Я говорю об этом, разумеется, не для того, чтобы реабилитировать нацистов, а чтобы определить контекст, в котором упражнения в табуированных сюжетах, как у Тетлока, могут послужить размыванию общепринятых моральных интуиций, способствуя более развитой моральной рефлексии. Давайте поразмыслим о спектре политически допустимых реакций на крайние формы глобальной нищеты, способных достичь – более утонченно и более рассредоточенно – того, к чему, вероятно, стремились нацисты, а именно той хорошо продуманной формы пренебрежения, которой удается подчинить страдание вполне определимых классов жертв более важному обетованному благу. В этом случае можно было бы манипулировать несколькими переменными, заставив участников эксперимента рассмотреть, к примеру, в какой момент потогонная работа становится трудовым лагерем, голодание – пыткой и т.д. Важно подчеркнуть, что смысл такого упражнения не в том, чтобы привить моральный скептицизм, а в том, чтобы разрушить иллюзию, будто «аморальное» – это область, которая отделена хорошо заметными вешками, а потому ее легко обойти стороной, достаточно простой осторожности. Скорее, в довольно точном соответствии с принципом «грязных рук», выдвинутым экзистенциализмом, потенциал аморальности присутствует в любых суждениях, которые в конечном счете являются «произвольными» в том строгом смысле, что они требуют взвешенного решения, за которое впоследствии данный человек несет личную ответственность. Результатом такого осознания может быть совершенствование самой нашей способности к решительности, толерантности и прощению.
Но даже за пределами неизбежных контроверз, сопровождающих моральные суждения, взращивание табуированных сюжетов может привести к взрывному эффекту. Наиболее очевидные примеры можно взять из истории науки. Представим Тетлока – путешественника во времени, который просит анатома XVI в. подумать о том, как печень могла бы работать в условиях, очевидно представляющих угрозу нормальной работе человеческого тела. С точки зрения анатома, это было бы приглашением к табуированному сюжету, поскольку ему бы понадобилось сопоставить секулярную ценность чисто интеллектуального любопытства с религиозными и нормативными условиями самой практики анатомии, которые ограничивали рассечение человеческого тела и в любом случае заставляли считать печень неотъемлемой частью тела, органом, а не обособленным куском органической материи.
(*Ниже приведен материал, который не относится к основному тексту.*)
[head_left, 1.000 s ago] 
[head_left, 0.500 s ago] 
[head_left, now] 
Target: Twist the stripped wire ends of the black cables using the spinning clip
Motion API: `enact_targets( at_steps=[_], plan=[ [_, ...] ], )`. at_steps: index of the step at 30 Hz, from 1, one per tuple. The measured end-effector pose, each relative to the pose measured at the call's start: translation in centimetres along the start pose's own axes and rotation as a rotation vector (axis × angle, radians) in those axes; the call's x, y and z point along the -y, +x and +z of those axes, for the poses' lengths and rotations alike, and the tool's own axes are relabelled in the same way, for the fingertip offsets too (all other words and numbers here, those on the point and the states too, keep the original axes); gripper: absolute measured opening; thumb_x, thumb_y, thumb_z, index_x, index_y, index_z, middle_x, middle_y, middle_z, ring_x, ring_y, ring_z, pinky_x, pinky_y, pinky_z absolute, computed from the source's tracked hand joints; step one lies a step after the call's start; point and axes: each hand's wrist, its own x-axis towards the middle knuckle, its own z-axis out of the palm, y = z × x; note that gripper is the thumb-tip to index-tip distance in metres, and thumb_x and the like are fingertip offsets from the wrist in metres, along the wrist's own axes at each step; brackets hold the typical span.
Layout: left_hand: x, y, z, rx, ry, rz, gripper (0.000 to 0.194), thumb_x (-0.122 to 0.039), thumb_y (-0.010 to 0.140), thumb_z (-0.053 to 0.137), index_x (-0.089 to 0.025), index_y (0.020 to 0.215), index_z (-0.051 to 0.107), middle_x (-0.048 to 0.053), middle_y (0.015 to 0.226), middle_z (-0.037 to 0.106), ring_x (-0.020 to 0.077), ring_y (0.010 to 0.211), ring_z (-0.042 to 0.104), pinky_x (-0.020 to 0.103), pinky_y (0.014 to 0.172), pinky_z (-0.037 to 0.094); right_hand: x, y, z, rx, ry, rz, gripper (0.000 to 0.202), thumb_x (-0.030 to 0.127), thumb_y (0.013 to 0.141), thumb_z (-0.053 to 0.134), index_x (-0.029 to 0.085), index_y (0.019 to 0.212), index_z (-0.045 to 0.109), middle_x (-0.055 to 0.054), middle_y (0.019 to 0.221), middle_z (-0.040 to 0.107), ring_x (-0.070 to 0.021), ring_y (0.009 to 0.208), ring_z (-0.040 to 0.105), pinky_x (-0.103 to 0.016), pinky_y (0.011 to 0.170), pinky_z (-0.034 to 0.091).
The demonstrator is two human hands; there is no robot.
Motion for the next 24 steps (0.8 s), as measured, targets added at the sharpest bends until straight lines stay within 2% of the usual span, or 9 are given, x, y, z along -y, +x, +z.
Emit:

Конечно, за последние 500 лет изучение человеческого тела было настолько секуляризовано, что сегодня анатом счел бы такой вопрос совершенно обыденным. «Печень» ныне определяется в функциональных, а не в содержательных категориях, то есть не в качестве вещи с определенным видом, консистенцией, строением или генезом, а просто в качестве всего того, что может надежно работать в человеческом теле в качестве устройства для химической переработки веществ. Тем временем и само тело стало считаться самоподдерживаемой системой, состоящей из потенциально заменимых частей, которые все больше делаются на заказ и, возможно, будут делаться так в рутинном порядке, если только в исследованиях стволовых клеток произойдет какой-то прорыв.
Я поднимаю этот вопрос потому, что история анатомии помогает лучше увидеть, что случилось с наиболее древними формами экспертизы после научной революции XVII в. Их предметы утратили свои сакральные границы, поскольку различия по природе превратились в количественные различия, так что два состояния, ранее считавшихся совершенно разными (или даже строго противоположными), – такие, как движение и покой, живое и мертвое, земное и небесное, человеческое и животное – теперь рассматриваются в качестве двух полюсов одного континуума, которые можно изучать одними и теми же инструментами и даже подвергать экспериментальным манипуляциям [Funkenstein, 1986]. Критическая сторона научной революции требовала мысленных экспериментов точно так же, как и отстаиваемый Тетлоком принцип «мыслить немыслимое», поскольку цель заключалась именно в том, чтобы спровоцировать противоречивые ответы на концептуальных краях уже существующих экспертных знаний, служившие началом для фундаментального переосмысления – например, у Галилея – природы движения [Kuhn, 1977, p. 240–265]. Итоговым следствием этой трансформации, то есть превращения, если угодно, постоянного в изменчивое, стал переход от аристотелевского взгляда на реальность как лоскутное одеяло обособленных областей бытия к единообразному ньютоновскому взгляду, согласно которому все предметы являются продуктами одной и той же системы законов, постигаемой комплексом одних и тех же когнитивных процессов, пусть и по-разному используемых в разных условиях [Cassirer, 1953; Кассирер, 1996].